■ Work item ■
An exact copy is the goal: every line from the one containing "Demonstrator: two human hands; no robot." to the end of the material below, pictures excluded.
%%
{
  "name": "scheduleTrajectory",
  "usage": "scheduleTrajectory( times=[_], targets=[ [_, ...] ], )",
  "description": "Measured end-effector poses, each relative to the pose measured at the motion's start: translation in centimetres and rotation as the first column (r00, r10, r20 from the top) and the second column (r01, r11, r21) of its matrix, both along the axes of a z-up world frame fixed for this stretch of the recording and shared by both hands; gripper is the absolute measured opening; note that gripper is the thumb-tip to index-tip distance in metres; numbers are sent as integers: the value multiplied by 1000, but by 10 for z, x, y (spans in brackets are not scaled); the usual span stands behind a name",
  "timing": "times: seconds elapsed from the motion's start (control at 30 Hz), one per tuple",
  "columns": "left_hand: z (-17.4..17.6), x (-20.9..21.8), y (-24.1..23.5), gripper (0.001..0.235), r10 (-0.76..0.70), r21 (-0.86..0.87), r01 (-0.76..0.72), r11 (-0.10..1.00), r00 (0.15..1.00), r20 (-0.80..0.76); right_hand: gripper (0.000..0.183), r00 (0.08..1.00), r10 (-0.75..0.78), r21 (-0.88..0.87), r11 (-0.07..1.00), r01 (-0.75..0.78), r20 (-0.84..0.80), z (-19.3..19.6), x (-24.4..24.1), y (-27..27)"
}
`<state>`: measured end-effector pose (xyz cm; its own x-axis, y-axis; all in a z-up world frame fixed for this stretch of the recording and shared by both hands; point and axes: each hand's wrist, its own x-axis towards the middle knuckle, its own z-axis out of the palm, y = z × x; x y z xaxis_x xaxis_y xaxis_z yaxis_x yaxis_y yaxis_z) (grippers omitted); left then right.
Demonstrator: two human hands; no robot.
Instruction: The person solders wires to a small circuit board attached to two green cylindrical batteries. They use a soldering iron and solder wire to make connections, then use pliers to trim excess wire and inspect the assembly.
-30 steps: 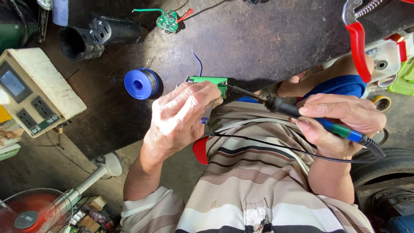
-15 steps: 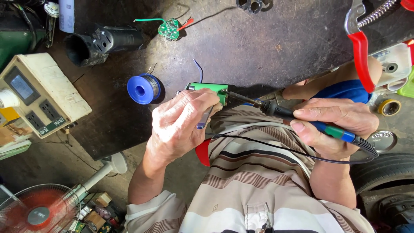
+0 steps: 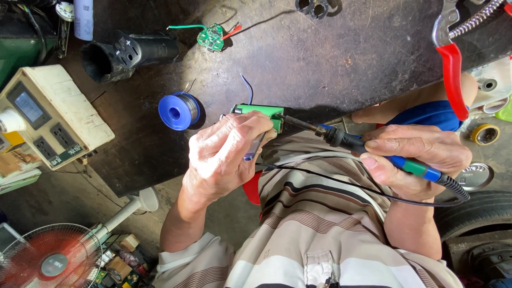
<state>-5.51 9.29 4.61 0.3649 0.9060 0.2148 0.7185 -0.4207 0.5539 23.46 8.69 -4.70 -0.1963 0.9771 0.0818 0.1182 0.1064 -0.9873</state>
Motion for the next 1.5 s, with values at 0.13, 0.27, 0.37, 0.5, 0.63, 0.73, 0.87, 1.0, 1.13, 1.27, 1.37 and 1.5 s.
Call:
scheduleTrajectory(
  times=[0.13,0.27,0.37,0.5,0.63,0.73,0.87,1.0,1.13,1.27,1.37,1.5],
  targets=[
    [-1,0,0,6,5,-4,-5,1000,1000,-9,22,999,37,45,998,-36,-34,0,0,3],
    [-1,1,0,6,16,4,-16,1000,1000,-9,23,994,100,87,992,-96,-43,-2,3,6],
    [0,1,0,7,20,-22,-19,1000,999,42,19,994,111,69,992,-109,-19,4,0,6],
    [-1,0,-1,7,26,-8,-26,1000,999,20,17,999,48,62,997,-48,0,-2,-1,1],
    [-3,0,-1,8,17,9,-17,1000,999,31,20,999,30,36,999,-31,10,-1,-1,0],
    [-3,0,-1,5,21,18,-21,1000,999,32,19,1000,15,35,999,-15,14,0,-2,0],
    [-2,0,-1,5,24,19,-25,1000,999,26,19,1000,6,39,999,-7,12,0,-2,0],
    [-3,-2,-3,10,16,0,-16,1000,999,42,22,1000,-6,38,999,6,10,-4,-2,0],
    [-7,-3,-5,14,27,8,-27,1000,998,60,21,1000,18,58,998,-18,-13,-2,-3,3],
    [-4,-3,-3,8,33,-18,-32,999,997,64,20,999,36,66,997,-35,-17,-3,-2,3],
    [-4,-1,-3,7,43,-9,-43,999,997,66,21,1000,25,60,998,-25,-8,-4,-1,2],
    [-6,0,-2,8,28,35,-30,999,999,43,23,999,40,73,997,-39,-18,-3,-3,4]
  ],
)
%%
■ Response area ■
Demonstrator: two human hands; no robot.
Instruction: The person solders wires to a small circuit board attached to two green cylindrical batteries. They use a soldering iron and solder wire to make connections, then use pliers to trim excess wire and inspect the assembly.
-30 steps: 
-15 steps: 
+0 steps: 
<state>-5.51 9.29 4.61 0.3649 0.9060 0.2148 0.7185 -0.4207 0.5539 23.46 8.69 -4.70 -0.1963 0.9771 0.0818 0.1182 0.1064 -0.9873</state>
Motion for the next 1.5 s, with values at 0.13, 0.27, 0.37, 0.5, 0.63, 0.73, 0.87, 1.0, 1.13, 1.27, 1.37 and 1.5 s.
Call:
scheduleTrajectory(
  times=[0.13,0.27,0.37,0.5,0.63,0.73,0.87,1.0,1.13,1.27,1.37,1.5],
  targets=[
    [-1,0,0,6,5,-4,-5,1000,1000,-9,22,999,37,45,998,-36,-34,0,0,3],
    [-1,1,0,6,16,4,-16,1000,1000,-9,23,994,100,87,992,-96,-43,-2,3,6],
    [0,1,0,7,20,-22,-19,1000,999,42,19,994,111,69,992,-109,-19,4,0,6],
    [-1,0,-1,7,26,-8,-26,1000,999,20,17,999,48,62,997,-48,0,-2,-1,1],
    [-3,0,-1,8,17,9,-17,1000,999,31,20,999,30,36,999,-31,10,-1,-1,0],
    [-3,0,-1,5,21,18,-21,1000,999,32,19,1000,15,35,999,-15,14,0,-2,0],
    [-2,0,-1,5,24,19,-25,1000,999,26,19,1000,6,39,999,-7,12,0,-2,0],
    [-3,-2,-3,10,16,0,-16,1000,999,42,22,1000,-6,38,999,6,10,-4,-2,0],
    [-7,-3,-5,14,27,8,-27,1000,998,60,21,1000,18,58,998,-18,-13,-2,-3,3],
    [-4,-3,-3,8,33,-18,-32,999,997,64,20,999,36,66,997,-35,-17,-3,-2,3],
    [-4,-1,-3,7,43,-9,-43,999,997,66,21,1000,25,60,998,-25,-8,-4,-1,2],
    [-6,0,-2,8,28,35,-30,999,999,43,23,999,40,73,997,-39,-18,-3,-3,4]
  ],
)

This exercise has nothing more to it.